Our local Cloudcroft High School's athletic teams are known as the Bears (go Bears!) But these bears are some of the Cloudhaven variety. The large bear is Jim's mother's childhood "Teddy." When Naomi was a little girl, Teddy had a big adventure. He was left on a train in rural upstate New York. A while later after much searching and contacting the rail line, Teddy showed up in the mail with a first-person (first-bear?) letter describing his adventures, including all the places he'd been and the people he'd met. I wonder how many of us would take the time in our busy schedules to do something like that for a little girl who'd lost her Teddy?

 

 

Christmas at Cloudhaven

This year's Christmas at Cloudhaven candlelight worship service of Lessons and Carols will be held at Cloudhaven Saturday, December 3, 2011 at 6:30 PM. Friends and family are most welcome. There will be a fellowship time with festive foods immediately following the service. If you wish to stay at Cloudhaven that weekend, please get your reservations in early.

Learning by word

A recent article (Becoming Readers by Janie B. Cheaney, World Magazine, July 2, 2011, p. 24,) raised the question of how current technologies (like iPad, Kindle, etc.) affect our interaction with and our ability to be informed and moved by texts of all types. I might go even farther. It seems increasingly common for students to complain, "I learn visually, not through reading books or listening to someone talk." This notion clearly has been blessed by some current educators. (Check out, for instance, Visual Learning on Wikipedia.) But I wonder if in de-emphasizing the universal importance of the written and spoken word we aren't compromizing something of our essential humanity.

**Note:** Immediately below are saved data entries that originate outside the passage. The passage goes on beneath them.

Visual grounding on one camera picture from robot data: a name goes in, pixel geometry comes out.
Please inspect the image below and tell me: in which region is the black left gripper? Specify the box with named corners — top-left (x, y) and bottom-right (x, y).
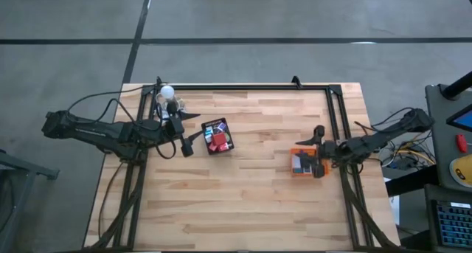
top-left (164, 100), bottom-right (204, 158)

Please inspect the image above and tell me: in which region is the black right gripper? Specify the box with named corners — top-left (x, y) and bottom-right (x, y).
top-left (295, 124), bottom-right (344, 179)

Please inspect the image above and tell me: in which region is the large red power adapter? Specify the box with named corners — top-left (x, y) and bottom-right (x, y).
top-left (211, 131), bottom-right (227, 147)

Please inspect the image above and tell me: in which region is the orange plastic basket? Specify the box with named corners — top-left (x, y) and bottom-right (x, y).
top-left (289, 146), bottom-right (330, 178)

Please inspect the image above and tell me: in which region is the black plastic basket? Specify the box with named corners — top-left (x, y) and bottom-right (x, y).
top-left (201, 117), bottom-right (236, 156)

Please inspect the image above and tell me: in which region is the white light bulb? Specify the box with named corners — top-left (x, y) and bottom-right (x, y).
top-left (160, 84), bottom-right (176, 100)

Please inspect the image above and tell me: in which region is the red handheld object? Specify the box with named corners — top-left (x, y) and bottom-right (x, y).
top-left (456, 133), bottom-right (468, 153)

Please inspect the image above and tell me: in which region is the yellow container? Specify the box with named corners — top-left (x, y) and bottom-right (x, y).
top-left (448, 153), bottom-right (472, 190)

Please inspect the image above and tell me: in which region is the tablet with blue screen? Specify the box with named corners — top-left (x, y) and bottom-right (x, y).
top-left (446, 104), bottom-right (472, 133)

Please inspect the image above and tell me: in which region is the black keyboard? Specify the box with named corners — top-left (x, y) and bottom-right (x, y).
top-left (434, 200), bottom-right (472, 249)

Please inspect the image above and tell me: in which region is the grey metal stand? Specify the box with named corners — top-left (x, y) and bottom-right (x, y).
top-left (0, 149), bottom-right (60, 246)

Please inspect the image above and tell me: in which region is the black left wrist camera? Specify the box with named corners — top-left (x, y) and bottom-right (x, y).
top-left (168, 117), bottom-right (184, 135)

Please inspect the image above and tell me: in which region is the white coiled power cord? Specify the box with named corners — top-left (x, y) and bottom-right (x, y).
top-left (155, 92), bottom-right (186, 119)

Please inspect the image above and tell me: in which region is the black left camera cable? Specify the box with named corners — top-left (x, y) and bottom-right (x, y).
top-left (153, 133), bottom-right (178, 160)

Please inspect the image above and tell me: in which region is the black aluminium rig frame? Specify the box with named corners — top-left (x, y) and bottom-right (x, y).
top-left (84, 81), bottom-right (401, 252)

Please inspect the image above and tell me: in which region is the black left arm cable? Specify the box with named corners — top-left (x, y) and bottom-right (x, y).
top-left (66, 83), bottom-right (163, 136)

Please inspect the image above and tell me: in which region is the floor cable bundle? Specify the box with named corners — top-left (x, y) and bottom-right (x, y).
top-left (381, 112), bottom-right (437, 173)

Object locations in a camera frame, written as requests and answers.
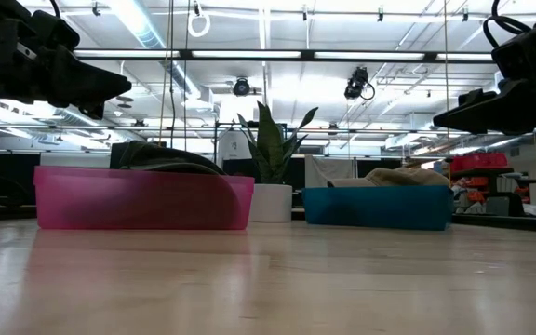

The Bible (a text) is God's chosen method of communication with human kind. Furthermore, it is through "the foolishness of preaching" that the gospel is communicated to fallen hearts. [1Cor. 1:18, 21] It's true that all the senses are appealed to and incorporated in worship, but Christ is not primarily picture or movie, taste or smell, but the incarnate Word. [John 1] He is the eternal speaker of the word of God's power which results in the working out of his will in space and time. [e.g., Heb. 1:1-3 with Gen. 1] It seems to me that our very nature as made in God's image places a unique emphasis on the spoken and written word as the primary means of learning for his human creatures. To minimize the word written and spoken in favor of other media in education would be to overlook something inherent in all learners.